(Above: The Schatzkin family, seated around the dining room table at 14 Monmouth Ave, Rumson NJ – celebrating what would be Harvey’s last birthday: January 16, 1958.)
It does not appear that “A Visit to the Mayo Clinic” was ever continued or finished past the second day’s entry. Maybe that was as long as Harvey was there.
But there is another essay in the archives that seems to pick up where that one left off. There is no date on the copies in the files, so no way to tell when in the course of his illness it was written. I do note the mention of Monmouth Memorial Hospital in Long Branch, NJ, which is where he finally succumbed in September, 1958. But the piece also mentions “they day that I left,” so, obviously, this was before that.
This one is called, simply,
Hospitality
by Harvey Schatzkin
I always enjoy trips to the hospital. I also enjoy stubbing my toe or making a public appearance with my fly open. The last trip was no exception. Herewith a few highlights:
Food: All hospitals serve food. It is probably the result of some State Regulation. I hear they are pretty good with the intravenous gambit. It’s the intra-oral deal that I am concerned with.
First-of-all, hospitals specialize in diets. On my floor, patients were being treated to low-salt diets, low-fat diets, and the like. For me, it was the specialty of the house – the low-taste diet. All the harmful flavor had been removed by a special process we call cooking.

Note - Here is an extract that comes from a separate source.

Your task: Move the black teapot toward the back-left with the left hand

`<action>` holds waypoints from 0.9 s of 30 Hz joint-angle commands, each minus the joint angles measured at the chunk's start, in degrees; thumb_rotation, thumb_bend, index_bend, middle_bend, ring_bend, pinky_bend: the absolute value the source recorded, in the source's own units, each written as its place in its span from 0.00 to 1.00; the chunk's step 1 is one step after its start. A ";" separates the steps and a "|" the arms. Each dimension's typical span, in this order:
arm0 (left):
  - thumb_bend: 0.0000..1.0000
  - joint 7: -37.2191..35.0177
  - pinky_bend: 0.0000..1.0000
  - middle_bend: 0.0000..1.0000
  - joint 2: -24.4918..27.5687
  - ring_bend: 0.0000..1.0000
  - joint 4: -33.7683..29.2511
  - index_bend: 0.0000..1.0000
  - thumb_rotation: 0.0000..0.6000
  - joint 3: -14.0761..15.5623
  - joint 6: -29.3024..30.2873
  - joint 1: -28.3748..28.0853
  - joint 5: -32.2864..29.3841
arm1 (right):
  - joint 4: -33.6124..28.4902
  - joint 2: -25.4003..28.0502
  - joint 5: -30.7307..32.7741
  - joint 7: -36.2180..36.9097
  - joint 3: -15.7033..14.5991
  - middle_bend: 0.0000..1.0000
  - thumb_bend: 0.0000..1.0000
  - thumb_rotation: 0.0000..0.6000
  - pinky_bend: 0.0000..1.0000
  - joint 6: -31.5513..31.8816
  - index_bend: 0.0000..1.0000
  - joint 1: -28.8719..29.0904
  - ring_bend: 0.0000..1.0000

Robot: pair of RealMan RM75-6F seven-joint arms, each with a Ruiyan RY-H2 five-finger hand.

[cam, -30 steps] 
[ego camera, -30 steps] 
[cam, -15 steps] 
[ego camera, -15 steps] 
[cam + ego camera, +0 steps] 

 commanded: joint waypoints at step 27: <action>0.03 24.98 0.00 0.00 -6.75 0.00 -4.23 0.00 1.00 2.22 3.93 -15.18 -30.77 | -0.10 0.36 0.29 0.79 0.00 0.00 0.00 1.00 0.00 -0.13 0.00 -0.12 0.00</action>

I understand that this is presided over by a dietitian – flown in at no small expense. I believe it. To get spaghetti, salad, and bran flakes all to taste alike is no job to leave to chance. It requires an expert’s hand at the helm. Monmouth Memorial has a gem.
Electronics: Hospitals are abreast of this modern trend. Handy to every patient is a pushbutton. Pushing on it sets into motion a chain of events not unlike what happens when an unknown blip appears on an Air Force radar scope. First, a voice (with a smile) asks, “are you dying?” If you answer, “No”, the voice goes away and that ends it. I soon learned this trick and managed to have several conversations with the voice. I was given time signals, weather reports, road conditions, and an occasional beep whenever Sputnik whizzed over Long Branch. Sometimes, I can even elicit a discussion about my condition or particular needs of the moment.
On the day I left, I found out that the whole business is recorded on a series of tapes in Master Control and no nurses are ever involved in any of it.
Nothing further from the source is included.